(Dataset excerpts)
·····
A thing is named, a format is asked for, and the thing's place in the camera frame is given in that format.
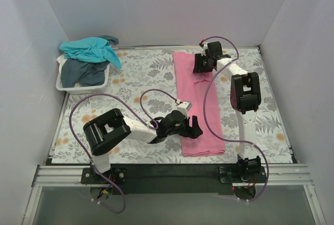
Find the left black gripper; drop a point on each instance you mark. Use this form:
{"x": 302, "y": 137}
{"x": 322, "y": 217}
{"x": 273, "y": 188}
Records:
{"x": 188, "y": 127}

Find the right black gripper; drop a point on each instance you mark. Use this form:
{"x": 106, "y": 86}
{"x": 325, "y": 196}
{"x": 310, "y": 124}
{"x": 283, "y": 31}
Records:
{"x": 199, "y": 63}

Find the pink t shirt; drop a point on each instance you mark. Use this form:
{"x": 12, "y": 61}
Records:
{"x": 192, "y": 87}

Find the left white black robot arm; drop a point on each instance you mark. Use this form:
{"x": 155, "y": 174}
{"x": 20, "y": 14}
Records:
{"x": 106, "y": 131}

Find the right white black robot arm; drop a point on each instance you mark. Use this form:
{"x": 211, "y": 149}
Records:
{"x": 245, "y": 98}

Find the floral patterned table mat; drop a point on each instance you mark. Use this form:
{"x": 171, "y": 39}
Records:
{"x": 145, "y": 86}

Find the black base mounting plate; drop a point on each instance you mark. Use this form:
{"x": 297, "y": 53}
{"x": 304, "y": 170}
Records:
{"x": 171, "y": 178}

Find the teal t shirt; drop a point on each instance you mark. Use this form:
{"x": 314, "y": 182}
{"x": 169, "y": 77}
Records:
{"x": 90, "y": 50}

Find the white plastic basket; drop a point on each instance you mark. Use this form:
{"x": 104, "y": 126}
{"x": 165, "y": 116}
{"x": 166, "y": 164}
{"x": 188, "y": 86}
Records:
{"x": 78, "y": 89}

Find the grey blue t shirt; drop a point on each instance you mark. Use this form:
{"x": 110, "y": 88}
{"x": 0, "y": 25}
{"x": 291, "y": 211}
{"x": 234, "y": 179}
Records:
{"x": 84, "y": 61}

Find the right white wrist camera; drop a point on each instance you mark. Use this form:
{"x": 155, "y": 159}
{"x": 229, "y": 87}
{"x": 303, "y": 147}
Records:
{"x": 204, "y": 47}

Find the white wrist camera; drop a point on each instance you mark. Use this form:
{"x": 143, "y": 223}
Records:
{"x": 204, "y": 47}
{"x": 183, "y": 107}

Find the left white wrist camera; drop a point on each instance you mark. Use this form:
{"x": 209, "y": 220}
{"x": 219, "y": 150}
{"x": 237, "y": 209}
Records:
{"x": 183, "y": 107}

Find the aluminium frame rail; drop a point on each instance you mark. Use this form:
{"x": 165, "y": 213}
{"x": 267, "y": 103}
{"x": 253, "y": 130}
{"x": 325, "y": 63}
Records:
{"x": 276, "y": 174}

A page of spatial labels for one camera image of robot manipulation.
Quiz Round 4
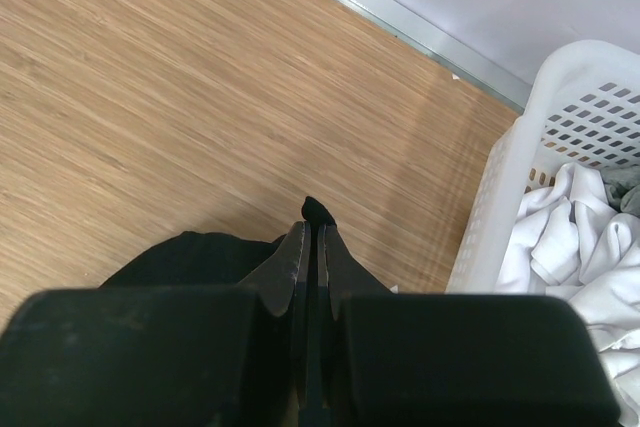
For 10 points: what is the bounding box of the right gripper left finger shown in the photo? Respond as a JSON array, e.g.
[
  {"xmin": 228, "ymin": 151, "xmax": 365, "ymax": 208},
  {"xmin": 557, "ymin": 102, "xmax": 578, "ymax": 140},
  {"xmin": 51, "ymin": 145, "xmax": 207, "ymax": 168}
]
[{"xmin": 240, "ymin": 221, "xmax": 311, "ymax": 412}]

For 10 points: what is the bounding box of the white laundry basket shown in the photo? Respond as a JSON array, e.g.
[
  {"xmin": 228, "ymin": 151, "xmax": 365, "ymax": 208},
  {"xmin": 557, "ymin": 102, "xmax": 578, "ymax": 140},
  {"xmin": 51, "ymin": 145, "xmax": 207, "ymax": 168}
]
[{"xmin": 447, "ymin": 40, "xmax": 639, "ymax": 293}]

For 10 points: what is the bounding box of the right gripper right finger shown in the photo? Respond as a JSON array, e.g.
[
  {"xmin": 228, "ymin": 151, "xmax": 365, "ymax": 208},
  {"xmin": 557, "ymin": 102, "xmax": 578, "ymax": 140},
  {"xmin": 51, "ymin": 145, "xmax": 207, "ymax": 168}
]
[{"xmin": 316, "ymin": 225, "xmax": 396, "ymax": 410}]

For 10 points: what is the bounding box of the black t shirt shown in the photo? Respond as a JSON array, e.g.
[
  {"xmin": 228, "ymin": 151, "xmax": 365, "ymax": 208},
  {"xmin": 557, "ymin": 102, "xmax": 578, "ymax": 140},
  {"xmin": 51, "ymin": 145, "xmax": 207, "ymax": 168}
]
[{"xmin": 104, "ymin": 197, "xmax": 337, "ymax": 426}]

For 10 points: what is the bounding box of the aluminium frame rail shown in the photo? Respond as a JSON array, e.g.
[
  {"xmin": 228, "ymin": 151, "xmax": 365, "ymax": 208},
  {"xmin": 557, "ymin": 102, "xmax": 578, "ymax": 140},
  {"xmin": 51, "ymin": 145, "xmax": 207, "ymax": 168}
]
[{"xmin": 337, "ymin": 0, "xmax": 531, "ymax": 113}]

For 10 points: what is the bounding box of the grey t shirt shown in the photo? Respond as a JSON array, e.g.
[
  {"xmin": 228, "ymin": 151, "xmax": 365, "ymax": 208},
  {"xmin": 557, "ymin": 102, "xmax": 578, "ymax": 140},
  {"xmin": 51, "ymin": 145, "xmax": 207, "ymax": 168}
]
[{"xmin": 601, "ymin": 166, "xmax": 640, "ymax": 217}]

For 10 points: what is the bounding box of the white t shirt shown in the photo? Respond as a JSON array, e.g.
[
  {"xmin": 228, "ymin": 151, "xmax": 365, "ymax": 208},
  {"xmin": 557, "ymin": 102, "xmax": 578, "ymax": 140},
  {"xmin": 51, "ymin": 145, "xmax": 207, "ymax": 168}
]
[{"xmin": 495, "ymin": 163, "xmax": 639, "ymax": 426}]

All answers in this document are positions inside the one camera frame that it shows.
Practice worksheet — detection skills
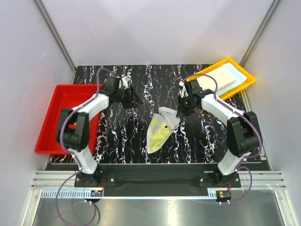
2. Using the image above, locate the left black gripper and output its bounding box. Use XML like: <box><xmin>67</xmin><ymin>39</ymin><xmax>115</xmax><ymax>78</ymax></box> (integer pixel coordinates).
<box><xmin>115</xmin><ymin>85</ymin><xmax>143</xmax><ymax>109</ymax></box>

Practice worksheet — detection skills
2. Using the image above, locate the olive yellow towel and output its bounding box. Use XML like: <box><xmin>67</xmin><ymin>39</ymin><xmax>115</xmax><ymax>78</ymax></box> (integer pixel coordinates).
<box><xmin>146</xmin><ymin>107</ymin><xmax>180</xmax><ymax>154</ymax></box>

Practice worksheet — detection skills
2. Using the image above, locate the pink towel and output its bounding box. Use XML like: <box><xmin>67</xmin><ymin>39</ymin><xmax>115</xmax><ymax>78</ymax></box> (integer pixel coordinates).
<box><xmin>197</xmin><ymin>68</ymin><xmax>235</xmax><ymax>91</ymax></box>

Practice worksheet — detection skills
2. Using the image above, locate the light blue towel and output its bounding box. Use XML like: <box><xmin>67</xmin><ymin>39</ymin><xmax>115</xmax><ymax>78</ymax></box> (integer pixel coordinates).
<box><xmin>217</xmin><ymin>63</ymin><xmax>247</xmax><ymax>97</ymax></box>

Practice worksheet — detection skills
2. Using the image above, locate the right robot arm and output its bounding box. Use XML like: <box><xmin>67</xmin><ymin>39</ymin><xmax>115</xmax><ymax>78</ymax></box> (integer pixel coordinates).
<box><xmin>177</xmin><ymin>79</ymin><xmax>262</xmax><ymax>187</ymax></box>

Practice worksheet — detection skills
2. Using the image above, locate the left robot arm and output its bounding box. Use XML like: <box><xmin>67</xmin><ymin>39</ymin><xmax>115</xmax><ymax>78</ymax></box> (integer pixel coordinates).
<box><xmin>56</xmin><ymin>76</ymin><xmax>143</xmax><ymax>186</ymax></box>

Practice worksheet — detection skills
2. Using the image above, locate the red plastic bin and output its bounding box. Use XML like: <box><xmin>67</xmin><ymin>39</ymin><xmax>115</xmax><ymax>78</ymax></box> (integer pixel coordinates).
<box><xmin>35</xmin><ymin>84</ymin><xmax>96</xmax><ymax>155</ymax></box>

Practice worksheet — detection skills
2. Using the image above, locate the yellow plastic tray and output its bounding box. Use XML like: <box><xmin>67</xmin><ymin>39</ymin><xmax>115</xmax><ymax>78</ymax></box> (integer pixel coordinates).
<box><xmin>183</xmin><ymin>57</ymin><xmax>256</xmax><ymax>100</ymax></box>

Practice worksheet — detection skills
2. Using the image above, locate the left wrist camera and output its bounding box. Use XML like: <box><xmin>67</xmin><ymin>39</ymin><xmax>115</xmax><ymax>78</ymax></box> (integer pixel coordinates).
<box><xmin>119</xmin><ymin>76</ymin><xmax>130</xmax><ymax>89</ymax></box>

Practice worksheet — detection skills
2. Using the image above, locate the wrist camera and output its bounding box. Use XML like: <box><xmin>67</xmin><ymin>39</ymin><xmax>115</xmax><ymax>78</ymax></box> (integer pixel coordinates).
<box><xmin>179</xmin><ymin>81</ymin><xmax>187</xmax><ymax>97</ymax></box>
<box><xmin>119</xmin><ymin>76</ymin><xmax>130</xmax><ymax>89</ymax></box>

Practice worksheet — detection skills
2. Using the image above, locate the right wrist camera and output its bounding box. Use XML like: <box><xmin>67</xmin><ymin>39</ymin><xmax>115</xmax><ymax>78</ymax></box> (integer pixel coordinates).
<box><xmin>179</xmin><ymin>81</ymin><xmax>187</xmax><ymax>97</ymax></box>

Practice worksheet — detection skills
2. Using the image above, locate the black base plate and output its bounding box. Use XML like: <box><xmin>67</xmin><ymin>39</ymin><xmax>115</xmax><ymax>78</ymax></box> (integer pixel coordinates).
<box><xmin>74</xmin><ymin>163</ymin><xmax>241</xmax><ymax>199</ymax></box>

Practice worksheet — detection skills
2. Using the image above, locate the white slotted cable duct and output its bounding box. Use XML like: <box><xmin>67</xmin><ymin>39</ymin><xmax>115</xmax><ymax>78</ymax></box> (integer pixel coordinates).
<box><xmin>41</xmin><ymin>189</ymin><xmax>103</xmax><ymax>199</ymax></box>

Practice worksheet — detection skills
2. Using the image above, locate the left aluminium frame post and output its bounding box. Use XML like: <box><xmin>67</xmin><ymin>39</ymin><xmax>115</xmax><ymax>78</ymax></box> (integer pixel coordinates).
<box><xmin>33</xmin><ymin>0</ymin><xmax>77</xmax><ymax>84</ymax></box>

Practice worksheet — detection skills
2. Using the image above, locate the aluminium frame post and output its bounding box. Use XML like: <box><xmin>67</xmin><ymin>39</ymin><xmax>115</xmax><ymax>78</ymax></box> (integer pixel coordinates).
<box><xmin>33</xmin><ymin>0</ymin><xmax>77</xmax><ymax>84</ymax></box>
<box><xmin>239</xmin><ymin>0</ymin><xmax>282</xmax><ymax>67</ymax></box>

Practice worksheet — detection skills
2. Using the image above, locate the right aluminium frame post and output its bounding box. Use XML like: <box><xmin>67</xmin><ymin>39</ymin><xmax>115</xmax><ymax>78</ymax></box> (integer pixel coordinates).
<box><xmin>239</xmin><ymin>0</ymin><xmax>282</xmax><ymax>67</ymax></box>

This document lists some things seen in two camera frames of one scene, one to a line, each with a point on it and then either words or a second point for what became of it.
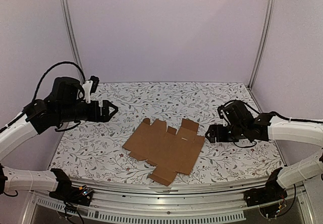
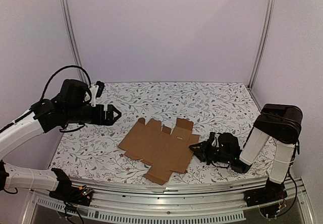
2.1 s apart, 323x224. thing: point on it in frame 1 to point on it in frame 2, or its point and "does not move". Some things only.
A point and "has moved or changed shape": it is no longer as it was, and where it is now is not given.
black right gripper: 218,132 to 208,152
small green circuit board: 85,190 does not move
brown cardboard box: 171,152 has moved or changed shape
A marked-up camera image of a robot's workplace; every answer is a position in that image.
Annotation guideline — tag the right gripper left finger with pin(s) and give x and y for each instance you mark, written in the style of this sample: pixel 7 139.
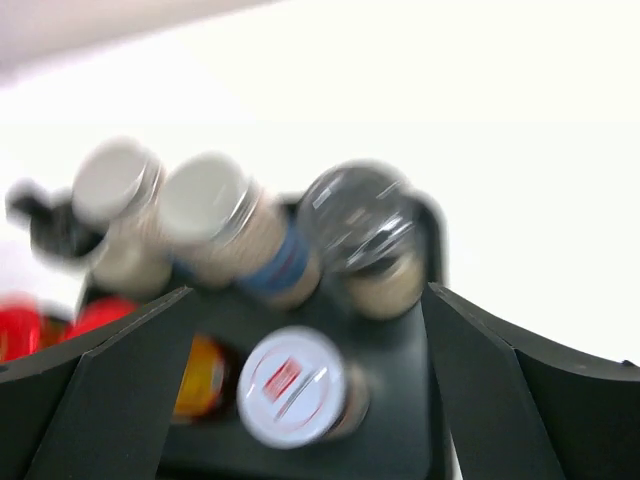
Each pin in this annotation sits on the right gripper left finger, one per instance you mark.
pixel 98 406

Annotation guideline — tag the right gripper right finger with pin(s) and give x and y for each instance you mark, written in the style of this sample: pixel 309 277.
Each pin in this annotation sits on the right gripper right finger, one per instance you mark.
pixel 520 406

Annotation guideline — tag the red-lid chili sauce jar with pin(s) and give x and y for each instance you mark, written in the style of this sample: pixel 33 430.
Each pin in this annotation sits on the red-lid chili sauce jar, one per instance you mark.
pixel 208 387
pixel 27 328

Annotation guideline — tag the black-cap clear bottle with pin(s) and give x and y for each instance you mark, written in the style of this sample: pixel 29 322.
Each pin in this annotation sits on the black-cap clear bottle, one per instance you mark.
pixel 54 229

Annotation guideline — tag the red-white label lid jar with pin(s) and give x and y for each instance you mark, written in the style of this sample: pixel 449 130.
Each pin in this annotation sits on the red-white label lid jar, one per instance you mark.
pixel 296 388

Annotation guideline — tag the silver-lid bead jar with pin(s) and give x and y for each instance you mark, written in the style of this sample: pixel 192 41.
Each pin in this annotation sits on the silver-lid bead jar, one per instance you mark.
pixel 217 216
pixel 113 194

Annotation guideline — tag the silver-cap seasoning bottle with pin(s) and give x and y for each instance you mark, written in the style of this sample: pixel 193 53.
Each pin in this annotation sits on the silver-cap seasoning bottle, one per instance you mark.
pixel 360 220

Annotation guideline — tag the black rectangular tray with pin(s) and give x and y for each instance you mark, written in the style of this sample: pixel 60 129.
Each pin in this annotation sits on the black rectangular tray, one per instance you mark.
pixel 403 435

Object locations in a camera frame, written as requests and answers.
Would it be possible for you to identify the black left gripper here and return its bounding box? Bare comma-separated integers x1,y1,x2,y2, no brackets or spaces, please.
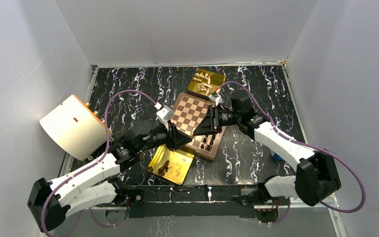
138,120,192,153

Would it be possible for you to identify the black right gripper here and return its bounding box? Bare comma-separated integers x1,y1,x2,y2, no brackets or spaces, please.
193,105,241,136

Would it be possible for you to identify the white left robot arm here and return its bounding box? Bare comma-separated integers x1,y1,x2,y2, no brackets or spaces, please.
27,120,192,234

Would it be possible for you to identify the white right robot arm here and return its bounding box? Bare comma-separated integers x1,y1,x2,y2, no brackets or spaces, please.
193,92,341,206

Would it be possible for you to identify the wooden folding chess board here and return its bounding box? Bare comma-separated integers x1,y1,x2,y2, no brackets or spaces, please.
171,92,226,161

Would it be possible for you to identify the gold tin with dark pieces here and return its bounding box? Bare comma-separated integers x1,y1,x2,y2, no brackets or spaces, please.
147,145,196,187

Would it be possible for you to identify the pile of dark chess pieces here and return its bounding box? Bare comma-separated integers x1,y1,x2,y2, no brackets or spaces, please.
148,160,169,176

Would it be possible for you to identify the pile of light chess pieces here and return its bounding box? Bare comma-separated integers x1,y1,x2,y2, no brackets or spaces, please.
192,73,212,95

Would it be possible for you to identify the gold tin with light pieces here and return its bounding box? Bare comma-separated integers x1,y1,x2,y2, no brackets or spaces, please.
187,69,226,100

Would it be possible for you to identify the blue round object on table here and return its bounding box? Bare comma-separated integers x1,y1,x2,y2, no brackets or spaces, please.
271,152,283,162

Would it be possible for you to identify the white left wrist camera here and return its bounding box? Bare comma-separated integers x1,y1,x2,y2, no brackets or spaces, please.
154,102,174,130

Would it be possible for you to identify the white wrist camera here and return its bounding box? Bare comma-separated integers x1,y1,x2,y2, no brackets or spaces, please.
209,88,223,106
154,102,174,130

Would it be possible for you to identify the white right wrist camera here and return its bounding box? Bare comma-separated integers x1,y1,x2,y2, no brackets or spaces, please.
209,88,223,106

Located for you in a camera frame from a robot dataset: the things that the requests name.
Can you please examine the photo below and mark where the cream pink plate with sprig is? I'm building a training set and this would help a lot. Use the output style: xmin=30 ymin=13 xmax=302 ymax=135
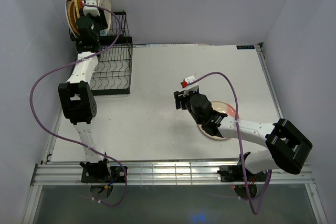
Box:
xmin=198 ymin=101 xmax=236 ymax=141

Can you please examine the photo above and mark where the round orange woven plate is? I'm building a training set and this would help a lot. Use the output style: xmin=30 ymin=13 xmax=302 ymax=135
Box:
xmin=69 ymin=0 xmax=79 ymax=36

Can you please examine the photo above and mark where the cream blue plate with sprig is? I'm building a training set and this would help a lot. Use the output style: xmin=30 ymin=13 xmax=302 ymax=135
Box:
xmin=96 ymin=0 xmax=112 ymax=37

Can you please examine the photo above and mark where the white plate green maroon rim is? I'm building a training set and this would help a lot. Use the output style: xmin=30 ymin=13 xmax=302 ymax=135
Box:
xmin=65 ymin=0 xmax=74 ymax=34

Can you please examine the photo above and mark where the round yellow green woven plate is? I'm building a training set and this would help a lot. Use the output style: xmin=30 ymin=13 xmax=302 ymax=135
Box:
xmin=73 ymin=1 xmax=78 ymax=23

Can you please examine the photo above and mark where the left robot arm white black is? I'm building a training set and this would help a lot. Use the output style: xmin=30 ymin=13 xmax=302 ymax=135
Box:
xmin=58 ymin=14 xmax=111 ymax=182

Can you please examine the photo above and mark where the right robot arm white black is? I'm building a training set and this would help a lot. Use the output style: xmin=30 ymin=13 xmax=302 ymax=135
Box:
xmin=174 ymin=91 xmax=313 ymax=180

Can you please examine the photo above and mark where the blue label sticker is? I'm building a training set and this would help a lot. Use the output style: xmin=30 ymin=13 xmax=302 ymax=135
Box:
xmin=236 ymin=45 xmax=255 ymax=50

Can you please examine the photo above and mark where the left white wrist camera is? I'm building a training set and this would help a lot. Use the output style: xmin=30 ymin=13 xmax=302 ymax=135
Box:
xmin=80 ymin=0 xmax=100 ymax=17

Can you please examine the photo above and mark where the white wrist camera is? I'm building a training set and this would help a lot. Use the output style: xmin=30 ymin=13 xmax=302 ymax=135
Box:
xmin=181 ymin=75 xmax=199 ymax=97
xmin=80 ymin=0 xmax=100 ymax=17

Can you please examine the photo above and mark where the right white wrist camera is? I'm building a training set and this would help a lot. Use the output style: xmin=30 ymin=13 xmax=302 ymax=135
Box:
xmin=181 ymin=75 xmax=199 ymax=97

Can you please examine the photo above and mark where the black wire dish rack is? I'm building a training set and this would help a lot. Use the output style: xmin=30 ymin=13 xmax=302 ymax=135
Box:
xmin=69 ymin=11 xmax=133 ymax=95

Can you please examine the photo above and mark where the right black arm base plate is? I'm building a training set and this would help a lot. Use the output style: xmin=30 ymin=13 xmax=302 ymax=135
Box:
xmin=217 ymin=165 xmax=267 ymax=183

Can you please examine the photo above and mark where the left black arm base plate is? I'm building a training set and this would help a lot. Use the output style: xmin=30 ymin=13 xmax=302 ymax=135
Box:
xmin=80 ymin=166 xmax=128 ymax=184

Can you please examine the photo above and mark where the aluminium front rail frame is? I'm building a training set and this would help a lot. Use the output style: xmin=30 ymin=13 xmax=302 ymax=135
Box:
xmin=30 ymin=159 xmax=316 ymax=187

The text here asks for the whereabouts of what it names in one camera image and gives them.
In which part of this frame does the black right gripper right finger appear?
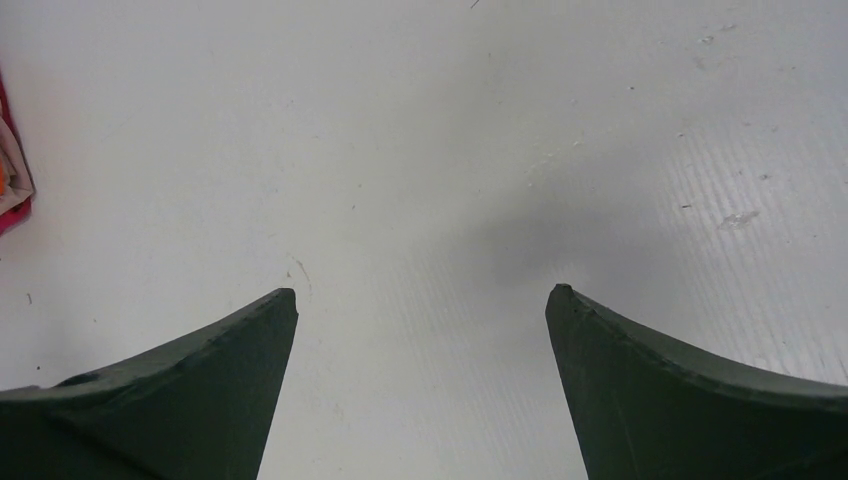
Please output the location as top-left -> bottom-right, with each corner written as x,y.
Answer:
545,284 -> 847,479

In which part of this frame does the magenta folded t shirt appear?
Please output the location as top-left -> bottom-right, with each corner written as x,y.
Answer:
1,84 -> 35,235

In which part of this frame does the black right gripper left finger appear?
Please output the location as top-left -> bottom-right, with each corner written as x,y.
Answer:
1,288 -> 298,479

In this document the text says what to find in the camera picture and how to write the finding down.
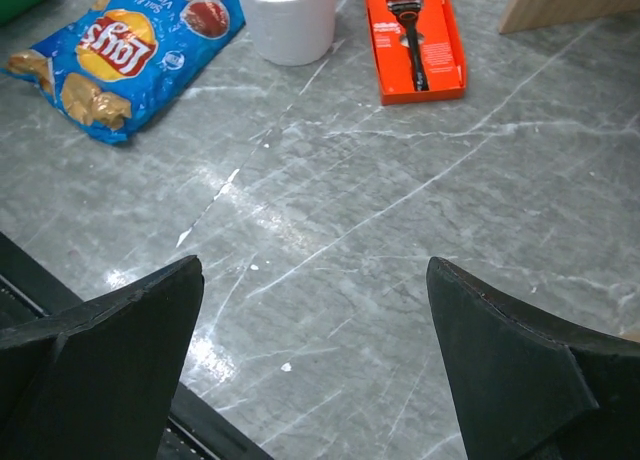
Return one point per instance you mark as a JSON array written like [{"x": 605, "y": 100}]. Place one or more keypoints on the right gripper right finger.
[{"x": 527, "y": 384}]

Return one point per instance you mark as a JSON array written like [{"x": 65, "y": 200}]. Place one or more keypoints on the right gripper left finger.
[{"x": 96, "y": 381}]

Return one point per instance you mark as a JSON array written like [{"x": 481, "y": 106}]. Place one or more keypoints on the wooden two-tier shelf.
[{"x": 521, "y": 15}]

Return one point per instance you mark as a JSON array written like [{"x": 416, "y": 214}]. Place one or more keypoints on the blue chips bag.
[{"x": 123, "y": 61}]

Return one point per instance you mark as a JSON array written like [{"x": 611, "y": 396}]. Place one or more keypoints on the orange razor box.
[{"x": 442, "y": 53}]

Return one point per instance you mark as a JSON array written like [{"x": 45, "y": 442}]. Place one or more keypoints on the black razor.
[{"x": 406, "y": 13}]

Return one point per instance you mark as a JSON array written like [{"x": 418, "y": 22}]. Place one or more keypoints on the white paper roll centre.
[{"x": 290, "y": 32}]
·····
== Task requirements ==
Look through the records and copy down every line that holds "grey".

== Response to this task ==
Find the grey blue t shirt; drop a point on each instance you mark. Use this form:
For 10 points: what is the bounding box of the grey t shirt shown in the photo? Respond as a JSON array, e.g.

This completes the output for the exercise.